Nous sommes confrontés à la plus grande récession depuis 1945. Jean-Baptiste Lemoyne a annoncé de son côté plus de 550 millions d’euros de prêts garantis par l’État (réévalués mardi 14 avril à 1,26 milliard d’euros) pour aider les entreprises du secteur du tourisme. Pensez-vous que cette aide de l’État soit suffisante ? Pour l’heure, les mesures qui ont été prises par le Gouvernement français sont globalement excellentes dans la volonté d’un redémarrage rapide de l’économie. Chômage partiel ou prêts garantis étant deux mesures très fortes, qui vont coûter très chers, mais qui étaient indispensables. Quant à notre secteur, l’ordonnance du 25 mars, instaurant des avoirs pour les clients, a permis d’éviter l’écroulement des agences de voyages, ce qui est également à mettre au crédit de nos gouvernants.

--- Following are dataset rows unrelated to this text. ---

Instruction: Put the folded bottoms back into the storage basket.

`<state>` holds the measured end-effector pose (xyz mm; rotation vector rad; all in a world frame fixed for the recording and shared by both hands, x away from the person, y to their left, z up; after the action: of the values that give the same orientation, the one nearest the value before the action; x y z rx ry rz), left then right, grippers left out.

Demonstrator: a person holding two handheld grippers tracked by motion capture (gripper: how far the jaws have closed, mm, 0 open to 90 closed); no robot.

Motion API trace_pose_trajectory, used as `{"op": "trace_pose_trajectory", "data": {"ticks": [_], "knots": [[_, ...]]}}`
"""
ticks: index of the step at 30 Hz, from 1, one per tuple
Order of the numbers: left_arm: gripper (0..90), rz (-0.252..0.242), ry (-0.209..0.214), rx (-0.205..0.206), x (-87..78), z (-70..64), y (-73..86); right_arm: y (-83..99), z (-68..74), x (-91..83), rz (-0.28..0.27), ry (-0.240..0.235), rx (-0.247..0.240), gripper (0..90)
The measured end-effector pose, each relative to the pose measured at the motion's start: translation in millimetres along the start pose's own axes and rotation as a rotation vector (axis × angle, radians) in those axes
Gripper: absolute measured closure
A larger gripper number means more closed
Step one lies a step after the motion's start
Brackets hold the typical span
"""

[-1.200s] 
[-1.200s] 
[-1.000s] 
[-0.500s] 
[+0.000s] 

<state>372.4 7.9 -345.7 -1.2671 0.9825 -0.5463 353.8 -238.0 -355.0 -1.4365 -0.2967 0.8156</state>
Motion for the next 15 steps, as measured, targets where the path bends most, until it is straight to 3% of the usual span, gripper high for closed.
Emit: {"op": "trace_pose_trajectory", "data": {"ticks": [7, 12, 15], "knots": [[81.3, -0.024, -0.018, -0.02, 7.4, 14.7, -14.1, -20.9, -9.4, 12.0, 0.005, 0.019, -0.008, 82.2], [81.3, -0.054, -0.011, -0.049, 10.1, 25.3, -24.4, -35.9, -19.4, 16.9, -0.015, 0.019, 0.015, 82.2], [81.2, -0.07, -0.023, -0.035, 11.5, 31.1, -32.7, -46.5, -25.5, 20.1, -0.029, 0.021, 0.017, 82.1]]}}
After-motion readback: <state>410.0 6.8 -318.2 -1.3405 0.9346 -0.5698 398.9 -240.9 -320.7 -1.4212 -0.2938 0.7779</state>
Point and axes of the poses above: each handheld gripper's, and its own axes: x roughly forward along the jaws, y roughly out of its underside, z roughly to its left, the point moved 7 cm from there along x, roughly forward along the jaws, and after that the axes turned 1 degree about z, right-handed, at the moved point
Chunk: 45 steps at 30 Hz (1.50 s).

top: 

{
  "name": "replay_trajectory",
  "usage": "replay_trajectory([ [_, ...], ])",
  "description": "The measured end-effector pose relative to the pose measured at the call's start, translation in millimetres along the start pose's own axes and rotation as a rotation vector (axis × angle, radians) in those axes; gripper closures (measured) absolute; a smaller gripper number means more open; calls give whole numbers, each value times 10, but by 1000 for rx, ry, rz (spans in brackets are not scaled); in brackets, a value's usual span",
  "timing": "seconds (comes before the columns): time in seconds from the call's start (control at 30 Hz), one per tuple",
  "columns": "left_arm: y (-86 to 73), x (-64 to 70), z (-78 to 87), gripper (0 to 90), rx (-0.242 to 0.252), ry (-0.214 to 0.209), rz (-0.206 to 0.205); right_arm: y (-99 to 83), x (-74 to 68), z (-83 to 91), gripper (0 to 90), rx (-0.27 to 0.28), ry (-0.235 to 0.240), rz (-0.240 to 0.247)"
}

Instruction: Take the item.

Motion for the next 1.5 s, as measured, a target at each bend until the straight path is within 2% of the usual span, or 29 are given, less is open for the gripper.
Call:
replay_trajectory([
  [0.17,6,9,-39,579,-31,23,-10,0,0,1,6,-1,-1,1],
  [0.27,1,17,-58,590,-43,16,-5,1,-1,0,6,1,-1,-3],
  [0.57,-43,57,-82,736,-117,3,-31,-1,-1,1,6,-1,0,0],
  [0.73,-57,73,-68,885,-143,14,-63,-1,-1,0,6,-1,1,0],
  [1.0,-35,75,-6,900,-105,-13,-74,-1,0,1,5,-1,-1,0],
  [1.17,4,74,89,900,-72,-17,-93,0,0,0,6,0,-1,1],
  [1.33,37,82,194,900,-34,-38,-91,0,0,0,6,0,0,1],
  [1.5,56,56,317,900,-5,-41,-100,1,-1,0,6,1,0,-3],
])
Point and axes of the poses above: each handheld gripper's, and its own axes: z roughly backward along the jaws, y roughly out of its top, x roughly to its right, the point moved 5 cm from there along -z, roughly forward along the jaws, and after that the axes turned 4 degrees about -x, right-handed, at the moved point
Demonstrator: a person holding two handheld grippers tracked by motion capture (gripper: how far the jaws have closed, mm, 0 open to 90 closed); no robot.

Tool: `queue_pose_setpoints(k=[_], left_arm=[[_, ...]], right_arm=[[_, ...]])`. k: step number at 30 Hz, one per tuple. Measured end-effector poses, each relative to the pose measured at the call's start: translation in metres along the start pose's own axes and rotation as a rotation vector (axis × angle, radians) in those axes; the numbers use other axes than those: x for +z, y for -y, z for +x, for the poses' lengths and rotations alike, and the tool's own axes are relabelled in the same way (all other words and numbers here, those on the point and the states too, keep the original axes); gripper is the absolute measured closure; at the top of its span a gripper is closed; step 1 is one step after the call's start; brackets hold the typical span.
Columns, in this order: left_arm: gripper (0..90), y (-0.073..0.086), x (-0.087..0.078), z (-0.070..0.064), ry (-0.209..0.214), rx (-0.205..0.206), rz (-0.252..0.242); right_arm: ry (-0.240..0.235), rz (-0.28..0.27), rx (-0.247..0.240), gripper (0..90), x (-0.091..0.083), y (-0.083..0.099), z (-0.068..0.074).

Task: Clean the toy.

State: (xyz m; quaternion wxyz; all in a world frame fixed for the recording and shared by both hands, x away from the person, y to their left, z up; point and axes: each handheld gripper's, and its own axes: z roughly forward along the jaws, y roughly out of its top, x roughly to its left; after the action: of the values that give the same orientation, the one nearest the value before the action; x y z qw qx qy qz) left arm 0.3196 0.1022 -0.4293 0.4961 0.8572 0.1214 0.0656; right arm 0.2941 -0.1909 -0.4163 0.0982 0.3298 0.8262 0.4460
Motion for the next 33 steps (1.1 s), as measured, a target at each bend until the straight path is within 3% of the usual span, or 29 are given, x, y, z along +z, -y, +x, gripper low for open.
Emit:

Concernant la préservation des intérêts des voyageurs, reste à régler la mise en place d’un fonds de garantie des compagnies aériennes au profit des voyageurs lésés. Et ce, en mettant un maximum de pression auprès de l’Iata (Association internationale du transport aérien), l’organisation mondiale régissant les flux financiers en matière d’achat de billet d’avion ; ce vieux serpent de mer semblant être enfin considéré auprès des pouvoirs publics. Cependant, au-delà de ces différentes avancées constatées ou en cours, on peut s’interroger sur la pertinence des déclarations du secrétaire d’Etat aux transports, indiquant aux Français, qu’« il est urgent de ne pas réserver pour l’été »… Bien sûr, je n’ai pas dit le contraire dans la première partie de cette interview, mais nous ne sommes pas dans le même rôle, le sien n’est pas de commenter, mais d’agir, le sien n’est pas de faire peur, mais de donner des solutions, le sien n’est pas de conceptualiser, mais bien de donner le cap en étant au contact. On peut noter que, lors de son intervention, le président de la République nous a indiqué que le tourisme bénéficierait de soutiens et d’investissements, même s’il a rappelé que notre activité ne serait pas concernée par le déconfinement, à compter du 11 mai.

Si l’on relance la machine, on pourrait développer un projet de vacances gratuites ou extrêmement bonifiées pour les soignants cet été.

En d’autres termes, on attend désormais une ligne, un cadre général, à défaut de date précise. Si l’on en comprend bien toute la difficulté, il n’en reste pas moins qu’il y a tout un pan de l’industrie française à sauver, et donc des professionnels à conforter dans l’idée que, cet été, ils auront un rôle à jouer sur le plan économique, social, mais aussi psychologique, car ils pourraient être les acteurs de l’aération et de la décompression nécessaires des esprits à une bonne reprise en septembre. Au-delà, et concernant les soignants, ne pourrions-nous pas imaginer que les professionnels du tourisme, indépendamment de leur réalité financière, devront être les nouveaux acteurs d’un service de première nécessité ? Après les corps, il sera utile de soigner les têtes. Si l’on relance la machine, on pourrait même conceptualiser et développer un projet de vacances « gratuites » pour les soignants cet été (sous forme de bons vacances), partant de trois principes :

  • Le premier, qui sera logiquement une surcapacité de notre offre touristique, puisque 20 millions d’étrangers qui nous rendaient visite chaque été ne viendront plus, au profit peut-être de 9 millions de Français qui, eux, partaient à l’étranger, et resteront donc en France. Quel que soit le schéma, nous aurons donc des places libres.
  • Deuxième élément, l’Etat, ayant contribué largement à la préservation des outils et de l’emploi, pourrait y voir là un juste retour de son investissement.
  • Enfin, les soignants ont tous des stocks de RTT et d’heures supplémentaires que l’on ne pourra jamais leur payer (je ne vais pas me faire que des amis…), ne serait-ce pas là une opportunité pour dégrever cette dette, ou plutôt pour l’utiliser intelligemment dans une optique de 1€ de dégrèvement pour 2€ consommés, voire 1€ pour 3€, donc ce ne serait plus des vacances gratuites, mais des vacances très très bonifiées, et en tous cas, ne nécessitant pas de sortie de cash.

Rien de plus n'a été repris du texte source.